In the United States, Thanksgiving is around the corner, marking the start of the holiday shopping season. If you’re one of the 174 million Americans who go shopping on Black Friday, this day might bring back memories of looking through mailers at the discounts and sales and making plans for shopping. In the past year, the heavy discounts and early start of retail holiday shopping made for a frantic experience —  shoppers hunted the best deals and contended with crowds while ultimately spending about $400 on average per person 1,2

The impact of this shopping surge on retail business cannot be understated: 30% of all retail sales occur in the holiday shopping season starting at Thanksgiving and running through Christmas, and 30% of those sales happen on Black Friday1. Indeed, even the name of the shopping holiday reflects this.

The term ‘Black Friday’ has connections to the impact this shopping had on business, pushing their accounts from the red into the black (losses to profits).

But Black Friday has been changing, and retailers must change with it if they want to thrive in the new landscape.

The effects of online shopping on the retail industry have been drastic, with numerous legacy retailers falling to the ranks of bankruptcy or bargain-sale acquisition. These impacts continue to be seen within Black Friday shopping. Last year, 40% of Black Friday shopping occured online. And the more recent creation of Cyber Monday has extended this sale beyond just one day and into an extended four-day weekend. 

The shift to online retail has many drivers. Online retailers have bargains similar to brick-and-mortar retail stores, and the fact that 37% is the average discount helps explain the motive behind the shopping frenzy1, but consumer preferences around online shopping are clear. In the last five years, not only has the share of online shopping grown (up 14% year-over-year), the concentration of shopping has also been stretched over longer periods of time. There’s a nearly 50% reduction in the number of holiday shoppers who plan to do most of their shopping on Black Friday — down from 59% in 2015 and to 36% in 2020 — all of this while overall shopping on Black Friday has increased4.  More recent additions like Amazon’s Prime Day and other pre-Black Friday sales specials are contributing to this as well, stretching the holiday shopping window further. And these changes in shopping have also led to another change: the data.

A New Data-Rich Reality

As retail shopping has shifted online, the amount and quality of data available on it has also grown rapidly. There are vast quantities of information available through a combination of web-search trends, advertising, and social media interactions. Changes in consumer preferences and buying behaviors are clear from web-search data5, where you can find highly descriptive data about customer buying plans about specific items from different retailers. This is to say nothing about the data available to the retailers themselves from previous customer sales. This influx of data has allowed the largest online retailers to have unprecedented information about their current and potential customers. 

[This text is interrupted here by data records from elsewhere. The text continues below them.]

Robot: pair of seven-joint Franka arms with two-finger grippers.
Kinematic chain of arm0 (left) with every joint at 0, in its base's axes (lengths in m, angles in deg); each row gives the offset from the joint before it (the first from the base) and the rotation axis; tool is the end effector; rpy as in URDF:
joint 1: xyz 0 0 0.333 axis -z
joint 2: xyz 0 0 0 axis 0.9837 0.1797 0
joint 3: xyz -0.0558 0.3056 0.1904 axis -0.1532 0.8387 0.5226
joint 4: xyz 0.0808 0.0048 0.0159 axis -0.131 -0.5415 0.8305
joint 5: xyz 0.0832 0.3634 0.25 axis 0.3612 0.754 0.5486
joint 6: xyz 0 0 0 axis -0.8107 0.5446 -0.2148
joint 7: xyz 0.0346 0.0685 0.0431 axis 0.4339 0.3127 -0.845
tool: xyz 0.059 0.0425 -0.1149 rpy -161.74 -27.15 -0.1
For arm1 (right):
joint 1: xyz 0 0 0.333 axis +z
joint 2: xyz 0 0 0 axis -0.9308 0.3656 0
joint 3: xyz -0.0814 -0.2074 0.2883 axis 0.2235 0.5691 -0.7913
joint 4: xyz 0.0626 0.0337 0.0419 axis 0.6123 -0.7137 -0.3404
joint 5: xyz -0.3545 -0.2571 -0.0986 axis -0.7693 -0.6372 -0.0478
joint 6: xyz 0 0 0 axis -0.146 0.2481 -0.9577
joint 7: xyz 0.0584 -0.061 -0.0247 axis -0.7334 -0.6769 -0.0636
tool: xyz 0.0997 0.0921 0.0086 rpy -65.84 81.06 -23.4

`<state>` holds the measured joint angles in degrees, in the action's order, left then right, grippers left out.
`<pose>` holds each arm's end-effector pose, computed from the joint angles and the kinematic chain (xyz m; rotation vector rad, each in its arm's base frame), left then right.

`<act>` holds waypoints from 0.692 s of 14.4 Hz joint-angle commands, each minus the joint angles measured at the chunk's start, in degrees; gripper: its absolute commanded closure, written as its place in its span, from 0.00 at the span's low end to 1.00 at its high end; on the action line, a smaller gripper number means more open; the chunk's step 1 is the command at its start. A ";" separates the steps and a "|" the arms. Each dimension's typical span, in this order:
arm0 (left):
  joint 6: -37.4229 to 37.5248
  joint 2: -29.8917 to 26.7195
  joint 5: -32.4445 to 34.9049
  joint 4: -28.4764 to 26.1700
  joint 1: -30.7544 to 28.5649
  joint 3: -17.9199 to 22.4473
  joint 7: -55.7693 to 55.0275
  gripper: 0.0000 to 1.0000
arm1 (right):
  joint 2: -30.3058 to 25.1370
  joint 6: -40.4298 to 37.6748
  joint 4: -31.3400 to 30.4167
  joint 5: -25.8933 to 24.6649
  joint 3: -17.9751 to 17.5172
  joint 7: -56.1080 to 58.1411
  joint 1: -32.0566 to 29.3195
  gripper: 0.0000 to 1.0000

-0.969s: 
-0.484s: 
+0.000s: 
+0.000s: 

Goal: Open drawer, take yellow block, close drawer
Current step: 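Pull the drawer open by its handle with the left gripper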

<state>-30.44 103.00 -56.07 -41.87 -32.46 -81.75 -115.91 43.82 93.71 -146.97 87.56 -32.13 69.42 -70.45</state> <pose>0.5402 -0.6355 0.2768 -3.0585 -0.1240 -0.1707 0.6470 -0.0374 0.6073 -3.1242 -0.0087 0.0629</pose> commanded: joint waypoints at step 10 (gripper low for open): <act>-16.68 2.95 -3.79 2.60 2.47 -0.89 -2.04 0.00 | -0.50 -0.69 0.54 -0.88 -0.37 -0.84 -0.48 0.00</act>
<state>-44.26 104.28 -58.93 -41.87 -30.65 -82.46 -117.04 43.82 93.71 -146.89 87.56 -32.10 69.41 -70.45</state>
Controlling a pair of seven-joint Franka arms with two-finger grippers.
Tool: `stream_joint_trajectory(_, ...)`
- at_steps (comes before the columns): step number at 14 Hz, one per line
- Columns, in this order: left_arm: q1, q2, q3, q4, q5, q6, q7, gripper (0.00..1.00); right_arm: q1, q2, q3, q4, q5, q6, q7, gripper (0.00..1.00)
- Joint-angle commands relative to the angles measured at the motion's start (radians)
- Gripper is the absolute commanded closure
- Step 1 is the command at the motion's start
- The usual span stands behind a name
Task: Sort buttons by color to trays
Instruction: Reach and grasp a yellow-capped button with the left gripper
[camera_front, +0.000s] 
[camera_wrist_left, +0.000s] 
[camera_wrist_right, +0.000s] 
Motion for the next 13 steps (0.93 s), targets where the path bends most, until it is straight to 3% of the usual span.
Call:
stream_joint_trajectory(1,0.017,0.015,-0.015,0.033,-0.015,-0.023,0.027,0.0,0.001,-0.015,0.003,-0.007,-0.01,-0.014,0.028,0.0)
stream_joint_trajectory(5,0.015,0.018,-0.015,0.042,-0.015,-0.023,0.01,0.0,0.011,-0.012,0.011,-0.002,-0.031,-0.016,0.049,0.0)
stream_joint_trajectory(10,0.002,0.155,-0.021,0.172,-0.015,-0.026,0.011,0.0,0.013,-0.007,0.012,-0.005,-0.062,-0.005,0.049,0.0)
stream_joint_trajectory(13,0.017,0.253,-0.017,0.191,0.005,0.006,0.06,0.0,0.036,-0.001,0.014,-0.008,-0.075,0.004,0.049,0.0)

In contrast, consider for a moment how much this differs from brick-and-mortar retail sales, and how much less information is known about individual customers in that setting. Seldom will brick-and-mortar retailers be able to track customer browsing behavior, know specific sales history, or have any idea on buying plans for any customer in the store. Estimates of foot traffic are subject to the variation caused by weather, traffic, and any regional differences at the best of times. Meanwhile, all of this type of insight is available to online retailers. The value of this insight has, in turn, driven brick-and-mortar retailers to increase data collection and try to better understand their customer’s preferences and future demand for products.

Enter Artificial Intelligence

The growth in the breadth, depth, and quality of data on retailer shoppers, driven initially by growth in online shopping, has allowed for another change: the introduction of artificial intelligence (AI) into holiday shopping. Long have sales forecasts been a mainstay of the retail industry. Staffing, inventory, and logistics chains are dependent on planning estimates. Historically, these forecasts have been based almost exclusively on historical sales data: how much of each item sold, at which store, on which day. Forecasts built on this type of univariate time series data, using only historical sales history to predict future sales, have long been based on moving averages, decompositions, smoothing, and various dynamic and autoregressive models. Now, there are numerous new techniques that have improved upon this univariate forecasting, with major advances through deep learning with recurrent neural networks, sophisticated smoothing approaches, and advanced generalized additive models 6

But driven by the variety of data, there are even more advancements in AI systems that utilize all of the available data, including: web-search trends, marketing and advertising campaigns, discounts, weather, previous sales history, information about holidays, and even granular geolocation data or images.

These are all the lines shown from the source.